I made this program to help me quickly visualize the nature of the contents of some files. It is called SGram and it creates colorized spectrograms or what I call stridegrams of a file. It is a command line windows program. To use it, the command is SGram log2FFTsize log2overlap maximumstride infile outfile. If maximumstride is 0, the program generates a spectrogram; otherwise it generates a stridegram. Here's an example, generated with "SGram 14 2 50 horse.vipm horse.bmp" (except I had to convert to .jpg to post):
The first part of the file is on the left and the last part of the file is on the right. The picture shows the file has a strong stride of 17 bytes for the first ~40% of the file, and then alternating sections with a stride of 2 byte data and 4 byte data.

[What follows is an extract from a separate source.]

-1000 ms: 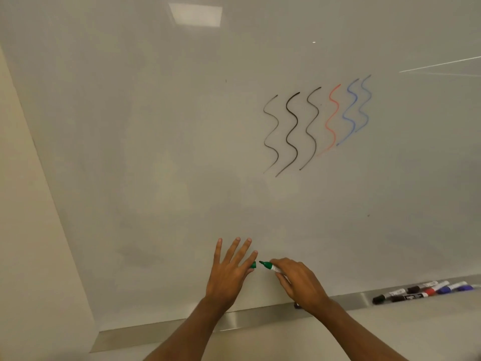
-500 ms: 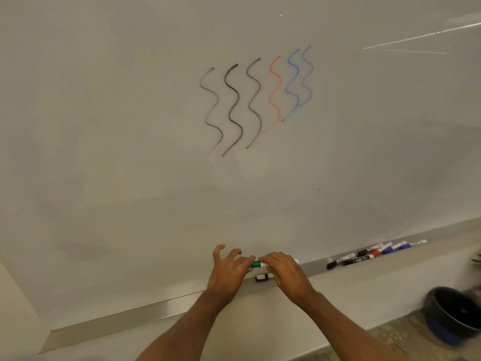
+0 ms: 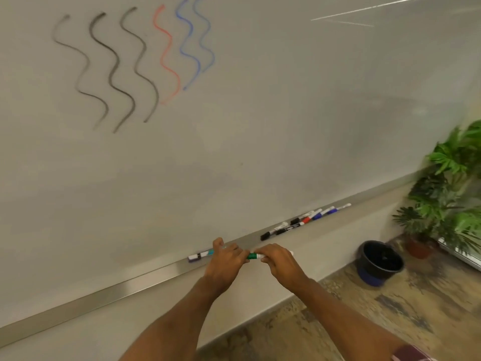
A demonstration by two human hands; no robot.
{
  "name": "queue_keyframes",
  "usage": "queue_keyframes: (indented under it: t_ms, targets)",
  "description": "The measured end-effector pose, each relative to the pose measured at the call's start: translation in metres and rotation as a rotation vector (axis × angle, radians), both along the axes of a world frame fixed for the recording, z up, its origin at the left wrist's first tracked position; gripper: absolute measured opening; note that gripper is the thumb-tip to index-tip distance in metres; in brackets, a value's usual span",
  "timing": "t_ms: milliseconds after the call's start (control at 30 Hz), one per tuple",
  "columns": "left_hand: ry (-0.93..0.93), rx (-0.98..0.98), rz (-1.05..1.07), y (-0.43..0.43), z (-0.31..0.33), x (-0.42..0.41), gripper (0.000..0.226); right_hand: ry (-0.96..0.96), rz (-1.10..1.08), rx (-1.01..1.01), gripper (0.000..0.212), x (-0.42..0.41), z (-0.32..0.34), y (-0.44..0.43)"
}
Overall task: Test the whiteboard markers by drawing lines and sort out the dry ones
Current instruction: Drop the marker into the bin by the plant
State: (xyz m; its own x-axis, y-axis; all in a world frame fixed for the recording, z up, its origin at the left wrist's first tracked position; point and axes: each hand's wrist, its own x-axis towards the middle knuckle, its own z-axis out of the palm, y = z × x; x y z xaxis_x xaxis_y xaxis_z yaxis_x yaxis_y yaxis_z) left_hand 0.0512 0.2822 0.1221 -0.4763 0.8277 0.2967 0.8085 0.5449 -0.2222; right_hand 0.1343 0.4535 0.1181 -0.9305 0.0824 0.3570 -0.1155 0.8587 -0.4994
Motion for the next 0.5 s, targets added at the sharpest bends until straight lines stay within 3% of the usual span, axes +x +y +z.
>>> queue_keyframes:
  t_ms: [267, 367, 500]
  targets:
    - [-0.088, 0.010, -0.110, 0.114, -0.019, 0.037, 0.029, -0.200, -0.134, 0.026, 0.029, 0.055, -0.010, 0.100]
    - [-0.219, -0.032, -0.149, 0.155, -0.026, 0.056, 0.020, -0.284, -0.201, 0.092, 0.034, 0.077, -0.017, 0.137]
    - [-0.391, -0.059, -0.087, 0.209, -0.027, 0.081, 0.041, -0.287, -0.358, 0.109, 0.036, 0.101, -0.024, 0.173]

Here's another example, this time "SGram 15 3 500 calgary.tar calgary.bmp":
Here, PIC stands out the most, showing a stride around 200 bytes and very quiet sections at the start and end. GEO is the section a little to the left of the middle that shows a stride at 4 bytes and what appear to be harmonics of a long stride of more than 500 bytes. OBJ1 and OBJ2 are the other section showing strides of 8 and 2 bytes.
Lastly, here is "SGram 9 0 0 kennedy.xls kennedy.bmp":
kennedy.xls consistently has a stride of 13 bytes (13 stripes).